# Variant of TSP: allow each vertex to be visited at most twice

We are given a finite set $$V$$ and a set of distance $$d : V\times V \rightarrow R\ge 0$$ and we wish to compute a tour. Suppose we allow each vertex to be visited at most twice in the tour. How can we prove this is NP complete?
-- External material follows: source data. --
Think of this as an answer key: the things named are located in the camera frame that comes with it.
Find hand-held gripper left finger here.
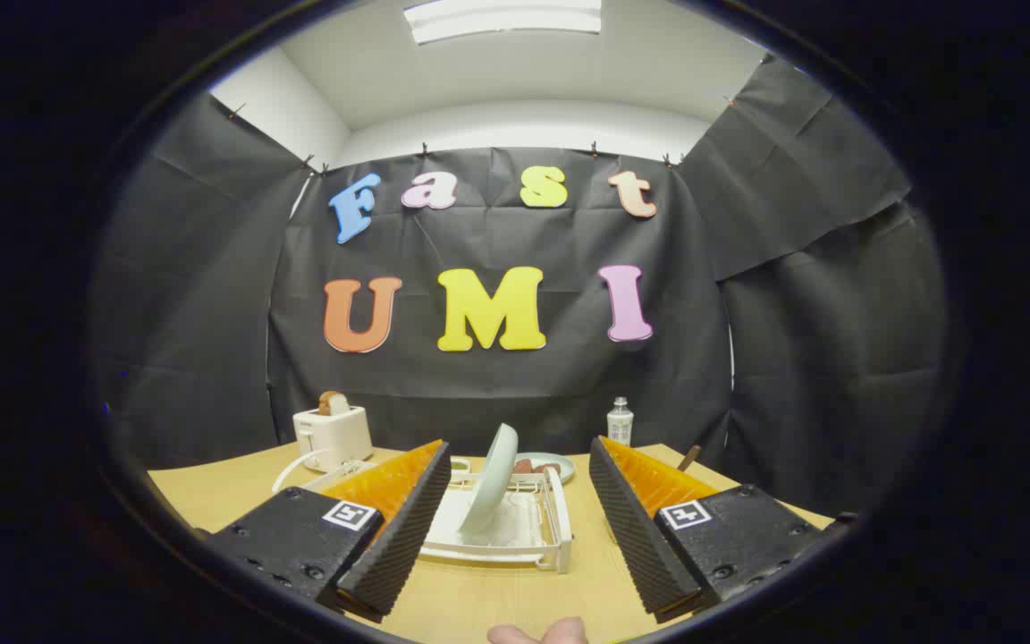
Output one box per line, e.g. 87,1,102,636
205,438,453,624

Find pale green meat plate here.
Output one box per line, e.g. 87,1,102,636
515,452,577,485

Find pale blue-grey plate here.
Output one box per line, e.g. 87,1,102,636
459,423,519,538

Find black backdrop cloth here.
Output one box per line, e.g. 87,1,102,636
90,54,950,520

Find white bottle with green label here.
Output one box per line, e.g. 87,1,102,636
606,397,635,446

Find white toaster cable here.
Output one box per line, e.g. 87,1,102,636
271,450,330,494

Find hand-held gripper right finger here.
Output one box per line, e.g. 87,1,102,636
588,436,838,624

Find ceiling light panel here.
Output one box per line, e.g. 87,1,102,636
403,0,603,46

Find white wire dish rack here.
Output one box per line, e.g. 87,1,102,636
300,456,574,574

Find white toaster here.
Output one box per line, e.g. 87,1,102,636
293,405,374,473

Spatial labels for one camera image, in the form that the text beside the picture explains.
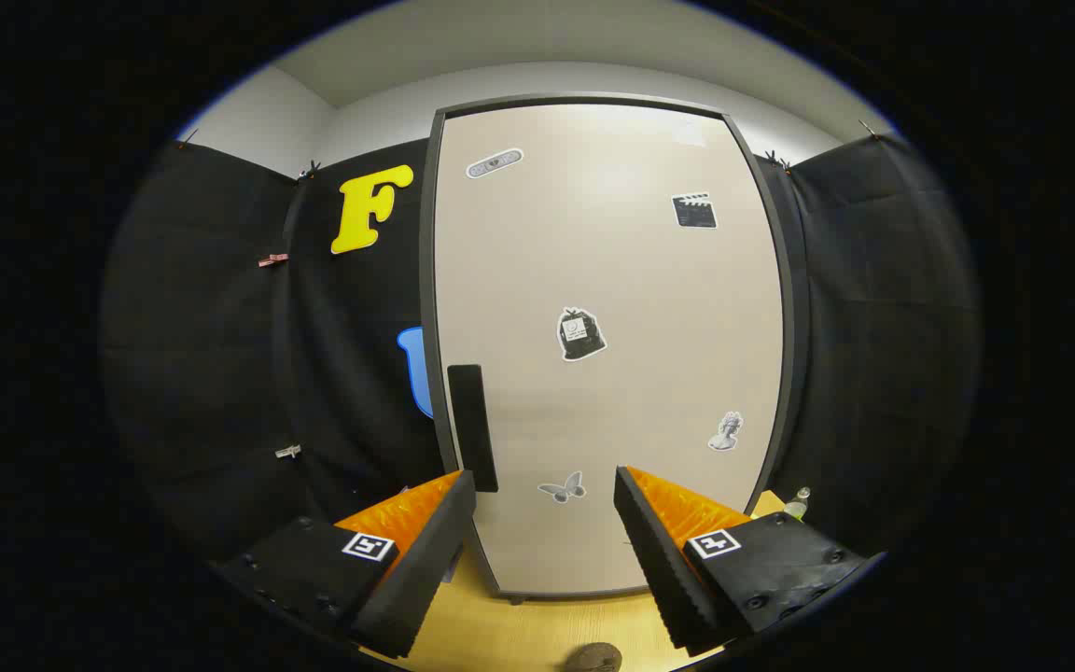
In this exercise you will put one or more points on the black backdrop cloth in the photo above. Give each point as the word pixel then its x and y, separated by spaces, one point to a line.
pixel 202 373

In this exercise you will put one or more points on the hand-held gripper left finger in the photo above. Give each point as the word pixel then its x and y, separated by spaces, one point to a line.
pixel 435 551

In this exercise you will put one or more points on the white clothes peg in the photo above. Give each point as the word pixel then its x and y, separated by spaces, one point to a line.
pixel 287 451

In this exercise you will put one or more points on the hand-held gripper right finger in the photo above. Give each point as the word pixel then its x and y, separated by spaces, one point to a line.
pixel 663 560

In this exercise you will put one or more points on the green drink bottle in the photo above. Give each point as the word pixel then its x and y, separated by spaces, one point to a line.
pixel 796 508

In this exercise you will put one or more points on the pink clothes peg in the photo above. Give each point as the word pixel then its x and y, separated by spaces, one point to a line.
pixel 272 259

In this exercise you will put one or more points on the grey shoe cabinet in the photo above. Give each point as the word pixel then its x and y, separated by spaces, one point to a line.
pixel 792 327

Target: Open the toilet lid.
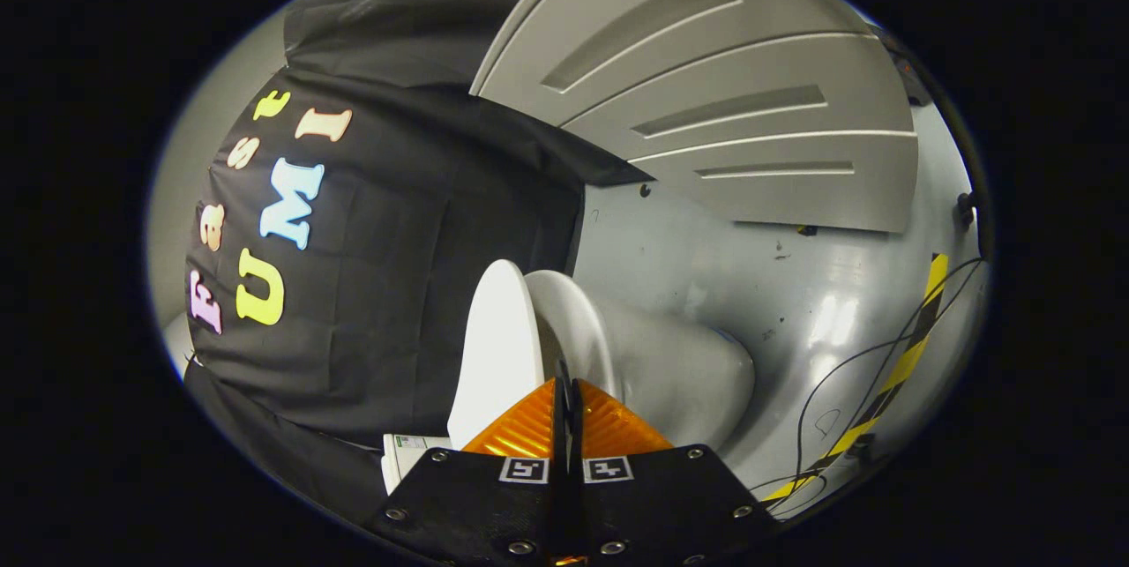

• What do you mean by a tour? A path that visits all vertices? Is the target to find a tour with minimum distance? – xskxzr Aug 27 '19 at 7:27

Let $$T = (V,d,k)$$ be an instance of Metric-TSP, where $$V$$ is a vertex set, $$d: V\times V \rightarrow \mathbb{R}_{\geq 0}$$ is a distance with triangle inequality, and $$k\in \mathbb{R}_{\geq 0}$$.
Suppose that $$T$$ is a positive instance of Metric-TSP (i.e. there exists a tour with total length $$\leq k$$. Then $$T$$ is also a positive instance for your variant (just take the same tour).
Suppose $$T$$ is a positive instance of your variant, and let $$t = (v_1, v_2,\ldots,v_r)$$ denote a "tour" with total length $$\leq k$$. Whenever there is a vertex $$v$$ which appears twice in $$t$$ one can safely delete one of the two appearances as every vertex will still be visited and by the triangle inequality the total length of $$t$$ can only decrease. Once you have deleted all the duplicates, you are thus left with a tour of length $$\leq k$$, which shows that $$T$$ is also a positive instance of Metric-TSP.